De la force, du partage… mais pas de justice

« J’ai reçu beaucoup de témoignages quand j’ai lancé mon EP, se souvient Ariane Zita. C’est positif, oui, mais c’est aussi triste parce qu’au bout du compte, on reste avec notre fardeau et on demeure presque coupables aux yeux du système de justice actuel. On est une menteuse jusqu’à preuve du contraire! J’ai gagné de me libérer de mes sentiments, certes, mais je continue de penser qu’il n’y a aucune justice pour les victimes. » Camille Cléant posait le même constat désolant en conclusion de sa présentation au colloque de l’UQAM l’an dernier. « L’agresseur tout comme le système judiciaire m’ont laissée pour morte. »

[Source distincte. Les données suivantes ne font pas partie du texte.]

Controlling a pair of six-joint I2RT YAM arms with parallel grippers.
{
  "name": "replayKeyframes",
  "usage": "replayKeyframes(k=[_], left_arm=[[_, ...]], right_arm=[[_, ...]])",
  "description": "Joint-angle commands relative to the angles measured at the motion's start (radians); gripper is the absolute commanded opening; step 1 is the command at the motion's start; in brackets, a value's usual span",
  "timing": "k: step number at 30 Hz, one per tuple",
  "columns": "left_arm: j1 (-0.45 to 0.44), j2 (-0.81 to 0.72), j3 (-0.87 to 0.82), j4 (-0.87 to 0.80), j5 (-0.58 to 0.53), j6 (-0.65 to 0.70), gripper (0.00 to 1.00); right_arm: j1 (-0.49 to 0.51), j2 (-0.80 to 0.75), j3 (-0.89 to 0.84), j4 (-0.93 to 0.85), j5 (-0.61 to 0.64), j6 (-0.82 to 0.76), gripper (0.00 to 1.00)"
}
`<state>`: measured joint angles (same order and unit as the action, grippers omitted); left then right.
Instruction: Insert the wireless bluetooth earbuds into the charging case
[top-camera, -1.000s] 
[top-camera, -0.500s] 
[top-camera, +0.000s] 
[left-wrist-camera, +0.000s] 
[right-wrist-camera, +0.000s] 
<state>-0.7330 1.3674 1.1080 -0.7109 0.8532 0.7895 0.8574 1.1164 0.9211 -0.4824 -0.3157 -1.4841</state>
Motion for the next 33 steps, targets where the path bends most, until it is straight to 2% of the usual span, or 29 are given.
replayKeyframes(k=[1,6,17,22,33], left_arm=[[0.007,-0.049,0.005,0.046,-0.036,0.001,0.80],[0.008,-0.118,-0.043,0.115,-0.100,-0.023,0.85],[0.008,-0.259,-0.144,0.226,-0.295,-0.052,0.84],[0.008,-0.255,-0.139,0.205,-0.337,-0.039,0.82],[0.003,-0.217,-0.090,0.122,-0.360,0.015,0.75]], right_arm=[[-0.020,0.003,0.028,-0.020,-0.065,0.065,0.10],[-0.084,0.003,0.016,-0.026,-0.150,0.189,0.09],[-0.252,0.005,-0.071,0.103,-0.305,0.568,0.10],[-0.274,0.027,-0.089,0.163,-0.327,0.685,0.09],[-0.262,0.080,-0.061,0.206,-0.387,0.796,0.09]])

Mais pour Ariane Zita, Camille Cléant, Delphine Bergeron et Tanya St-Jean, la pratique artistique demeure un élément de résilience salvateur au quotidien. Toutes sont convaincues qu’elles ont permis à d’autres victimes de se reconnaître. « Quand on témoigne à travers l’art, on lance notre histoire à l’extérieur de nous. C’est un exutoire et un partage à la fois. Ça devient une expérience collective », croit fermement la fondatrice de la plateforme Je suis indestructible.